I do not love Valentines Day.
My reasons have very little to do with single girl bitterness or middle school memories of a Valentines box more empty than I would have liked.
I don’t hate the idea of a day set aside for the celebration of love. But I think Valentines Day the way it is celebrated today, lies to me about what to expect from love. It only skims the surface of what love is. And if it went deeper, I think we would be surprised at what it would find.
Here’s what I’ve seen of love. In my own life, I’ve seen the unrequited kind. In my parents, I’ve seen the raw fight through disease. We don’t really know what it is, but for the past eight years my dad has been rapidly losing weight.
This, along with other symptoms that resemble something like Parkinson’s, and my mom is left to care for him as he slowly withers away.
This kind of love is bitter, painful and a kind of beautiful you want to read about but never experience.
For my dad, each day is an event. He wakes up and tediously executes daily tasks with the speed of dial-up. Despite this disease, he chooses joy. Then there is my mother, who must choose patience. Both of them do this as an act of love.
According to Valentines Day, all they need is a few coconut filled chocolates.
Dozens of doctors have diagnosed my dad with various diseases, all circling around symptoms of Parkinson’s and muscular dystrophy. It has been a process of elimination, which will never provide an accurate enough answer to diagnose a cure, or a timeline.

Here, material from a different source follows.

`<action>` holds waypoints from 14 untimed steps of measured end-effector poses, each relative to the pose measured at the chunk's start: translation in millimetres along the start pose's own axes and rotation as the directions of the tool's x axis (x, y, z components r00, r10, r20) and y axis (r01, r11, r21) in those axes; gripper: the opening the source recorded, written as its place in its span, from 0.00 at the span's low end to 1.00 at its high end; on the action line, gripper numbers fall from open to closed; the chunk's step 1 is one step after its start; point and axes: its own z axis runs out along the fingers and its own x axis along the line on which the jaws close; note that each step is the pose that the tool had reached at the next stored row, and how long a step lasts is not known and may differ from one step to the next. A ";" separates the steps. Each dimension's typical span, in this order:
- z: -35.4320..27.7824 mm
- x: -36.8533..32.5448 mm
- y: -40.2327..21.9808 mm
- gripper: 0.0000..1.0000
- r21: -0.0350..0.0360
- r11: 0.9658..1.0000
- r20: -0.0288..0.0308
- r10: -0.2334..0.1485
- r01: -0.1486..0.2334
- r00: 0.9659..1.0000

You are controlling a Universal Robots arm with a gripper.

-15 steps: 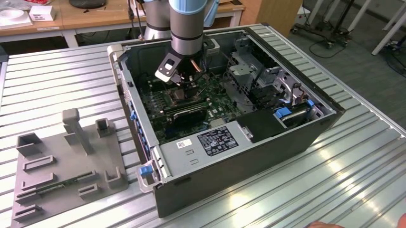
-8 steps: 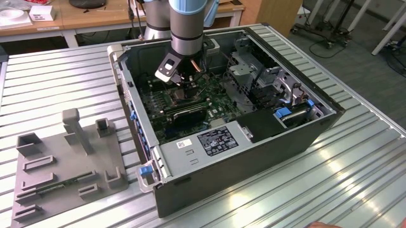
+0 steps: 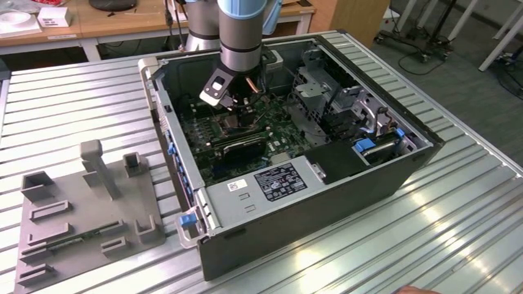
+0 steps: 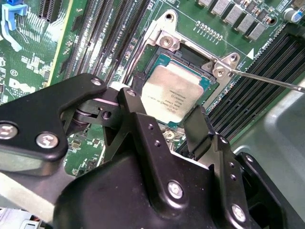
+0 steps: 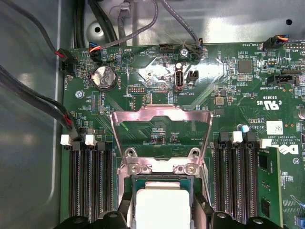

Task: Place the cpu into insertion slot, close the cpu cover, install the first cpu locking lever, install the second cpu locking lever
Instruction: 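Place the cpu into insertion slot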

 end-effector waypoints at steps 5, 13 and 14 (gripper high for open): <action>-1.2 0.1 0.0 0.61 0.000 1.000 0.000 0.000 0.000 1.000; -8.5 0.6 0.5 0.61 0.000 1.000 0.000 0.000 0.000 1.000; -9.7 0.7 0.5 0.61 0.000 1.000 0.000 0.000 0.000 1.000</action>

My dad’s disease is stealing him from me, and there is nothing I can do to stop it.
The disease is ambiguous, offering the menacing possibility of genetic passage into my own muscles. We do not know, will never know, until/if I also shrivel.
My eyelids are quite droopy.
I inherited this wonderful trait from my dad, which we have since learned was the first sign of his disease. It could mean nothing for me, or it could be a nasty little foreshadow into my future.
I am afraid. And I face all kinds of questions like, “if I really loved a man, could I allow him to commit to me?” Or, “could I ever love someone enough to carry them through disease?”
The secret lie I seem to believe is I will not be willing to marry someone and serve them through disease. And even worse, I believe no one would be willing to do this for me.
This is the love that I am scared to experience.
I picture my own diseased body fighting for dignity in restaurants and punching the pity out of stranger’s eyes.
I fear I will not have the patience my father has, or my mother, to love family members who cannot handle the disease. I fear I will not have the strength of character to accept and ask for help from my spouse.
Despite the fact he can no longer climb into the attic to retrieve a box, or lift myself, my sisters, or my mother, my father hasn’t given up. He’s still contributing to my family in a powerful way.
That’s real love. That’s the love we should be celebrating.
I do not love Valentines Day, because it does not celebrate real love.
C. S. Lewis’ stepson Douglas Gresham said, “The curse of humanity is that every human relationship ends in pain.”
Love is not pretty, and it is not pink.
But my hope is that some day I will not be afraid to give love and receive love.